North Korea is an atheist state, hostile to the gospel. It is closed to all, a desperate and impoverished land ruled by military dictatorship. There are no missionaries; if there were they would be executed. If there were a radio broadcast from South Korea Kyung-ja wouldn't have heard it — she could not afford a radio. To all except readers of the New Testament it would be surprising, then, that she would first learn about God in prison. What may surprise everyone is that she learned about God from her torturer.

"Did people in China talk to you about God?" He demanded of her. They had not, of course, and she emphatically shook her head "no", eyes closed in case she was beaten. "Did you read the book about God while you were in China?" he pressed.

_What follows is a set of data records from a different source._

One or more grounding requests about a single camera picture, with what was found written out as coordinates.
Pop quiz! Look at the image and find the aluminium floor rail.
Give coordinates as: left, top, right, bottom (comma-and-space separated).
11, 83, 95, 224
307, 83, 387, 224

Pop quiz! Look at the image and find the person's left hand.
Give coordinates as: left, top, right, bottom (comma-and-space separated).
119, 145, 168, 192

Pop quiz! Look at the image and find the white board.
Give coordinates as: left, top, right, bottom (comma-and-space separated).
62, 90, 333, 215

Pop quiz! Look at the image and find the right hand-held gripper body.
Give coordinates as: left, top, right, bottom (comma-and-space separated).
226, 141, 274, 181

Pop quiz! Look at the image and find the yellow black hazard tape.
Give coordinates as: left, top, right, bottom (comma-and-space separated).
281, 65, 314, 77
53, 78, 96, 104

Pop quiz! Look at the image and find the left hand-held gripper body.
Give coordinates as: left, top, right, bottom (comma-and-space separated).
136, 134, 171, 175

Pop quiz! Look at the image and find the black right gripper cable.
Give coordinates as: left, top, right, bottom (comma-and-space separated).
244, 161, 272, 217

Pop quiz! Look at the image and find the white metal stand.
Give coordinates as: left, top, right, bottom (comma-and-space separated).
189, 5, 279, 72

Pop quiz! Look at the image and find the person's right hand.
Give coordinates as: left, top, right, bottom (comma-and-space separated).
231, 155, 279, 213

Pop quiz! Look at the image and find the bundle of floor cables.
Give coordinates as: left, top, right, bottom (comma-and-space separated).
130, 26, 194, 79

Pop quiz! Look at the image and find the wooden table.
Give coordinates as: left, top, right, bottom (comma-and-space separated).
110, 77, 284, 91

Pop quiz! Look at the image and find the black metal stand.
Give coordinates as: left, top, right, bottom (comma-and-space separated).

"I don't know who that is!" she whimpered. "I don't know who you are talking about." She had never heard God's name. She had no frame of reference for this being. But the more the guard pressed, the more she learned. There was a being so great even the government feared him. There was a book about him, and people who followed him. After being transferred to a labor camp, she inquired after this God. Many of the inmates confirmed for her that God exists, but few had the courage to say more. So she stopped asking others, and tried asking Him.

"God, I don’t know if you’re real. I don’t know who you are. But if you’re there and if you can hear me, can you help me?"

She witnessed answers to her prayers. Small things at first, then more desperate ones for her loved ones. Her faith grew, and with it her courage. She would need both, for in the days to come she would find herself free of the prison and escaping North Korea yet again. This time she would not return. This time she made her way to South Korea where, providentially, she was reunited with her daughter who had defected years before. Kyung-ja's prayers were not in vain, for her daughter did more than escape an evil empire; she had come to know God. She shared her knowledge with her mother, and gave her a copy of the "book about God", the Holy Bible. Today, they both faithfully follow Jesus.

At the end of Jesus' Sermon on the Mount, we are told that "the crowds were amazed at his teaching" (Matthew 7.28). The amazement that original audience experienced continues today, as God still rescues all who call upon Him. He saves them from their sins, of course, and sometimes even from oppressive governments that tremble at His name.